→ Extracted data entries
---
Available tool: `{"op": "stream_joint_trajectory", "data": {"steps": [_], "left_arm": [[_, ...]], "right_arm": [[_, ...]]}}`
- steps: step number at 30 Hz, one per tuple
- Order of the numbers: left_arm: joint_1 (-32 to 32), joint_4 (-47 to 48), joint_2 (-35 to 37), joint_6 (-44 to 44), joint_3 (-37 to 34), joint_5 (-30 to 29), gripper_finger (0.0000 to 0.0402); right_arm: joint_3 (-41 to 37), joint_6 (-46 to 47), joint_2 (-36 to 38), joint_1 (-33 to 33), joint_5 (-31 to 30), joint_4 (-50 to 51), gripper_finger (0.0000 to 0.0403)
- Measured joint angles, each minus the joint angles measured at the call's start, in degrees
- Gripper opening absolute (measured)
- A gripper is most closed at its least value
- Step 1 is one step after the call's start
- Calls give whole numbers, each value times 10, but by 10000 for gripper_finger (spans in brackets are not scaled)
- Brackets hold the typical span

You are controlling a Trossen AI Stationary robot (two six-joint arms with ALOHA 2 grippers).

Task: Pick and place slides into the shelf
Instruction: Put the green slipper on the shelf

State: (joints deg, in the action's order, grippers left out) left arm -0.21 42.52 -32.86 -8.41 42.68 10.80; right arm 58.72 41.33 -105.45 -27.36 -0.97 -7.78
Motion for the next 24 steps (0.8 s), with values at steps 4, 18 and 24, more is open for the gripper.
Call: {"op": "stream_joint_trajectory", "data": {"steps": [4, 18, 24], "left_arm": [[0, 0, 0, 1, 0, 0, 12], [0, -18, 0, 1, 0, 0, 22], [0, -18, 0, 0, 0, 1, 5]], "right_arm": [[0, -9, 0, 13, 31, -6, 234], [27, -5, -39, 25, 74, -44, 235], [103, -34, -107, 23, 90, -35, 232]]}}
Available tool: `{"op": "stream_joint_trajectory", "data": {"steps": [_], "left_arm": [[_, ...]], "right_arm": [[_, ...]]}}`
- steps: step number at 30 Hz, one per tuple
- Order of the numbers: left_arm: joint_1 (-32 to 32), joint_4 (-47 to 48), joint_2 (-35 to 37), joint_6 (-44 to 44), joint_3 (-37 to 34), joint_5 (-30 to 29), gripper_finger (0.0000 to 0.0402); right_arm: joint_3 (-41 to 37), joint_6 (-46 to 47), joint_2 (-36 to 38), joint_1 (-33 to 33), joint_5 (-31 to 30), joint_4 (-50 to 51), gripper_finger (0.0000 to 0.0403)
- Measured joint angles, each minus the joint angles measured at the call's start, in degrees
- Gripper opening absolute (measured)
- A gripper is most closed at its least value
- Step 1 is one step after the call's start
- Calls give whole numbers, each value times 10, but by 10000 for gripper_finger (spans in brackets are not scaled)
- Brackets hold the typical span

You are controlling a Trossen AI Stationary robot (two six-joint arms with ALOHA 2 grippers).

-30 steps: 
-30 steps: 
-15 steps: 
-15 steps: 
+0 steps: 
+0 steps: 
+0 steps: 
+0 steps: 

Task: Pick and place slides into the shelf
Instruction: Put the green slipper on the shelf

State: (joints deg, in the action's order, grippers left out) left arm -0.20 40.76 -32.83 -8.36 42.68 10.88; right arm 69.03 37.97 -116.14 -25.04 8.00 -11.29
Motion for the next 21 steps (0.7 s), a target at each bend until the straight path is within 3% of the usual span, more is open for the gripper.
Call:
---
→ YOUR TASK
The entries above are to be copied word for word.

→ TASK RESULT
Available tool: `{"op": "stream_joint_trajectory", "data": {"steps": [_], "left_arm": [[_, ...]], "right_arm": [[_, ...]]}}`
- steps: step number at 30 Hz, one per tuple
- Order of the numbers: left_arm: joint_1 (-32 to 32), joint_4 (-47 to 48), joint_2 (-35 to 37), joint_6 (-44 to 44), joint_3 (-37 to 34), joint_5 (-30 to 29), gripper_finger (0.0000 to 0.0402); right_arm: joint_3 (-41 to 37), joint_6 (-46 to 47), joint_2 (-36 to 38), joint_1 (-33 to 33), joint_5 (-31 to 30), joint_4 (-50 to 51), gripper_finger (0.0000 to 0.0403)
- Measured joint angles, each minus the joint angles measured at the call's start, in degrees
- Gripper opening absolute (measured)
- A gripper is most closed at its least value
- Step 1 is one step after the call's start
- Calls give whole numbers, each value times 10, but by 10000 for gripper_finger (spans in brackets are not scaled)
- Brackets hold the typical span

You are controlling a Trossen AI Stationary robot (two six-joint arms with ALOHA 2 grippers).

Task: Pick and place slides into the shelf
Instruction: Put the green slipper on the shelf

State: (joints deg, in the action's order, grippers left out) left arm -0.21 42.52 -32.86 -8.41 42.68 10.80; right arm 58.72 41.33 -105.45 -27.36 -0.97 -7.78
Motion for the next 24 steps (0.8 s), with values at steps 4, 18 and 24, more is open for the gripper.
Call: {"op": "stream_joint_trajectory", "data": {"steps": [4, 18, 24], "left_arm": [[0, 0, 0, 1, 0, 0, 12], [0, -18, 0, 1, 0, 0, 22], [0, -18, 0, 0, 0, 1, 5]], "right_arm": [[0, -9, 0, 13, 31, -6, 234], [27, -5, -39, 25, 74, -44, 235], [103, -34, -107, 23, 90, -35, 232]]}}
Available tool: `{"op": "stream_joint_trajectory", "data": {"steps": [_], "left_arm": [[_, ...]], "right_arm": [[_, ...]]}}`
- steps: step number at 30 Hz, one per tuple
- Order of the numbers: left_arm: joint_1 (-32 to 32), joint_4 (-47 to 48), joint_2 (-35 to 37), joint_6 (-44 to 44), joint_3 (-37 to 34), joint_5 (-30 to 29), gripper_finger (0.0000 to 0.0402); right_arm: joint_3 (-41 to 37), joint_6 (-46 to 47), joint_2 (-36 to 38), joint_1 (-33 to 33), joint_5 (-31 to 30), joint_4 (-50 to 51), gripper_finger (0.0000 to 0.0403)
- Measured joint angles, each minus the joint angles measured at the call's start, in degrees
- Gripper opening absolute (measured)
- A gripper is most closed at its least value
- Step 1 is one step after the call's start
- Calls give whole numbers, each value times 10, but by 10000 for gripper_finger (spans in brackets are not scaled)
- Brackets hold the typical span

You are controlling a Trossen AI Stationary robot (two six-joint arms with ALOHA 2 grippers).

-30 steps: 
-30 steps: 
-15 steps: 
-15 steps: 
+0 steps: 
+0 steps: 
+0 steps: 
+0 steps: 

Task: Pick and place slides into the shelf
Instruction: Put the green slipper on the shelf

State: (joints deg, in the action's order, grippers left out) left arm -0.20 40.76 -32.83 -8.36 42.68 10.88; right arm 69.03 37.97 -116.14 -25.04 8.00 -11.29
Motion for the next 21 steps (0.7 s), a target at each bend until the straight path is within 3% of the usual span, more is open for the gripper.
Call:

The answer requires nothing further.